病状固定後の将来の治療費や添付看護費

交通事故の被害で後遺症が残った場合、将来の治療費や添付看護費は請求できるか

交通事故でケガをした場合、当然そのケガの治療を行います。ですが、医師が一とおり必要な治療を行い、これ以上、治療の効果が認められない判断すると、そこで症状は固定した状態になります。この症状固定の後、さらに、医師の治療や、付添看護等を受けた場合、その費用は、加害者や保険会社に請求できるのでしょうか?

症状固定後の将来の治療費の損害賠償請求について

症状固定後の将来の治療費は、賠償の請求ができないのが原則です。しかし、症状の内容、程度、治療の内容により、認められる場合もあります。その基準には、将来の症状の悪化を防ぐための必要性が該当します。

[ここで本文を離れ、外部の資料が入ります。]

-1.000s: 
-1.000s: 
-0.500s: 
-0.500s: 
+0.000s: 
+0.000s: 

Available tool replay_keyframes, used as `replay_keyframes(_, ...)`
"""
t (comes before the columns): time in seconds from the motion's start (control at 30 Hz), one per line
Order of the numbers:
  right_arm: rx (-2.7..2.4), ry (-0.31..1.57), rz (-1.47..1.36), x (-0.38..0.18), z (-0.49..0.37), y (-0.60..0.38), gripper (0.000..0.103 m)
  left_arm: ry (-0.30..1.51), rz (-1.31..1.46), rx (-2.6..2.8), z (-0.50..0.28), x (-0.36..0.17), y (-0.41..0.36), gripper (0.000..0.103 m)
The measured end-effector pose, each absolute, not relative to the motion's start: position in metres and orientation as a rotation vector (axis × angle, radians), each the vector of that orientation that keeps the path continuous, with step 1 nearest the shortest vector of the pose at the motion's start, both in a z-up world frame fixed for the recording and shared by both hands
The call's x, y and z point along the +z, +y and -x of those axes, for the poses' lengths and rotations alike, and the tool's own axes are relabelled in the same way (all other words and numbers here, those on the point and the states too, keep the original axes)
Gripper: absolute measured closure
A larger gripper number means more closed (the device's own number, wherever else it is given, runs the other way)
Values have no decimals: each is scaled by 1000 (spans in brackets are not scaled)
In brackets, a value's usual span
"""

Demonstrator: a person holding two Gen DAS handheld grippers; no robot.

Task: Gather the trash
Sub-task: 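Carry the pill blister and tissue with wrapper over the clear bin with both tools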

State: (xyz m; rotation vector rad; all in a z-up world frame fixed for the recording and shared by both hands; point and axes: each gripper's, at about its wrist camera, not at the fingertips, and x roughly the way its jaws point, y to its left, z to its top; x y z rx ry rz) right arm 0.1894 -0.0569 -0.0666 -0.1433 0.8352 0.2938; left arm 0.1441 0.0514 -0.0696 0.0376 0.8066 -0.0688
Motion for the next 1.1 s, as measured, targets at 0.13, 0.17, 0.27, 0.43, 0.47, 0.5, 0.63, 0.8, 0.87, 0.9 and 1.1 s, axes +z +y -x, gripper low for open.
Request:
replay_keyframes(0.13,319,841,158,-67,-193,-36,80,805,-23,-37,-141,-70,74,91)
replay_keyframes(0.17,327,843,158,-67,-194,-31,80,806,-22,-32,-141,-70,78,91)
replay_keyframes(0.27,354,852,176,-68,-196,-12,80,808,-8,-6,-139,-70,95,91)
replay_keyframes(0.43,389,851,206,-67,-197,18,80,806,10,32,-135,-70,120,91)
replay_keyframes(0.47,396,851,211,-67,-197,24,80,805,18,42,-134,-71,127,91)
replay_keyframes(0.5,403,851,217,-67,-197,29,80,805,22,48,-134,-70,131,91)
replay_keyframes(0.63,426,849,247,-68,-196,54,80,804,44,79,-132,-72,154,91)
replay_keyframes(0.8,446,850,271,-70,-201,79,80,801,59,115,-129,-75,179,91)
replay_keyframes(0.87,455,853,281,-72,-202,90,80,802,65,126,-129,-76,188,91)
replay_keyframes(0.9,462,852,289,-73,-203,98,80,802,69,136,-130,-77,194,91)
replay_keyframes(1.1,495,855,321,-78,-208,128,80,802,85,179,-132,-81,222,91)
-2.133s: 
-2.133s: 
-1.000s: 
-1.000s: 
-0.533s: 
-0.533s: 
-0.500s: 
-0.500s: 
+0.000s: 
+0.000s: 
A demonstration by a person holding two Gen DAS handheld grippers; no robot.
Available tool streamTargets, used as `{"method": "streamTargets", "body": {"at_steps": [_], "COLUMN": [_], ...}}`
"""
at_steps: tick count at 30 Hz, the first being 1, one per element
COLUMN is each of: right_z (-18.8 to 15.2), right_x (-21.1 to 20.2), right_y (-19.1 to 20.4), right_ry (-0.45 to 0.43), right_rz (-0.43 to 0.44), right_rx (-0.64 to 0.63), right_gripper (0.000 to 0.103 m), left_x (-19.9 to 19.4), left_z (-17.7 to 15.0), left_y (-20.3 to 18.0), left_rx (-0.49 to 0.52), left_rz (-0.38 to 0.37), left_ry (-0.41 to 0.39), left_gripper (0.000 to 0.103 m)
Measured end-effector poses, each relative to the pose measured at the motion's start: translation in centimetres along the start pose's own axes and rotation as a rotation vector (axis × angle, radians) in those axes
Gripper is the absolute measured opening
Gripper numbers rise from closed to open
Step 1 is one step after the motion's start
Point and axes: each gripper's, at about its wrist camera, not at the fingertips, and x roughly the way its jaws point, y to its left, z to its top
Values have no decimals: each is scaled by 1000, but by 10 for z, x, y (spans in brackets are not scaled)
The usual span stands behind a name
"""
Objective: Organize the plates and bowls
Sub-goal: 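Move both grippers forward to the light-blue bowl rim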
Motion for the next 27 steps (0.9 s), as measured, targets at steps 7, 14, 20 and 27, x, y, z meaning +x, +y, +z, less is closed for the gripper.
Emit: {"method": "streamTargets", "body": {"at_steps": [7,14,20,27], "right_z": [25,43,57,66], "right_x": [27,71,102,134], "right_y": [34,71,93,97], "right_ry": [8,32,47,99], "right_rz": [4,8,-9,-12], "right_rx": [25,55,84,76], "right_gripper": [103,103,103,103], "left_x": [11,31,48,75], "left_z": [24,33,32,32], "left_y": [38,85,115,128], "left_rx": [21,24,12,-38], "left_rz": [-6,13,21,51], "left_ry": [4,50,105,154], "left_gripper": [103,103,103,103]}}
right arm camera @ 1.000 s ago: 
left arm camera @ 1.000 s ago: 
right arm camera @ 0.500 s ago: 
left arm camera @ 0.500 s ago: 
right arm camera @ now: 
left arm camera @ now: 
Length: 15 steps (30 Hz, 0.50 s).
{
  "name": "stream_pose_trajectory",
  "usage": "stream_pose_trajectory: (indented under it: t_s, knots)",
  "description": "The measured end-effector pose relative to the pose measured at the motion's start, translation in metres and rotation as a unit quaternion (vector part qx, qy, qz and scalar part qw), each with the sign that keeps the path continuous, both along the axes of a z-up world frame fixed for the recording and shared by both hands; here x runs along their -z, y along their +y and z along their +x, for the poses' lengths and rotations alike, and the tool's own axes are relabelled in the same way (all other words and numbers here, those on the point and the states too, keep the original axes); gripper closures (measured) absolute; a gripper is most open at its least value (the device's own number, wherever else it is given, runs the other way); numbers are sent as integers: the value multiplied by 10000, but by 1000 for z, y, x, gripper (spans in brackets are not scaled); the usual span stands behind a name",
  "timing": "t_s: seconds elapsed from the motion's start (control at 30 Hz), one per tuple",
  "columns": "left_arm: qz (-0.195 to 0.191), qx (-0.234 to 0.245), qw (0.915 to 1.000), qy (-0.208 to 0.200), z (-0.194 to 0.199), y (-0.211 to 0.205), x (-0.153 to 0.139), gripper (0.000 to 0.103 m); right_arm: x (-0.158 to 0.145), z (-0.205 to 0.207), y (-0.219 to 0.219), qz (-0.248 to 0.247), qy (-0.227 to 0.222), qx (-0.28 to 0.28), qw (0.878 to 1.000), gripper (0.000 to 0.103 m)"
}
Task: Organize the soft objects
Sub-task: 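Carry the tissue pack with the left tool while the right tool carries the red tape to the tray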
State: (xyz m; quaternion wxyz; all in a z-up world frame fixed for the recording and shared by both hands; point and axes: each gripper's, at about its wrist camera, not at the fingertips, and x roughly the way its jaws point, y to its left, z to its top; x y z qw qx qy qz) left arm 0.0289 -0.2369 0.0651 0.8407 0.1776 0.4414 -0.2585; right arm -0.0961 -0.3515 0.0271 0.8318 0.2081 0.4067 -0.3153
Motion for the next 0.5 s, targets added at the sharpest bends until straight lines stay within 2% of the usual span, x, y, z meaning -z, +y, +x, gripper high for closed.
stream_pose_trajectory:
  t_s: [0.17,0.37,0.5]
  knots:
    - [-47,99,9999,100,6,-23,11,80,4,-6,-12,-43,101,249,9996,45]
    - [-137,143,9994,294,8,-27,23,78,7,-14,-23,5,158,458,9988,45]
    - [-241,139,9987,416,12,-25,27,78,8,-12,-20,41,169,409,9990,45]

なお、将来の治療費は、将来に必要となる治療費を請求時に一括して請求します。したがって、将来必要となる経費については、請求時から、治療費の支出が行われると予想される時までの、中間利息を控除します。

たとえば、利息を年5分、治療費が支出されると予想される時期を1年後とし、症状固定後の将来の治療費を100万円としますと、請求できる賠償金額は、100万円/(1+0.05)=952,381円となります。

症状固定後の将来の添付看護費の損害賠償請求について

なお、症状固定後に、後遺障害により寝たきりになり、将来にわたって添付看護が必要な場合もあるかと思います。このような場合、後遺症のため寝たきり状態で常時介護が必要な状態であれば、添付看護費が損害賠償請求の対象となります。

この場合には、被害者の平均余命までの間、付添看護を受けたものと仮定した費用を、被害者または保険会社に請求できます。なお、この請求額も、将来の治療費の請求と同様に、請求時から支出予想時までの中間利息を控除します。

この付添看護費の計算基準は、看護師や家政婦など職業添付人に付添看護を依頼した場合には、その者の請求額、近親者が付添看護を行う場合には、1日あたり6,500円から8,500円となります。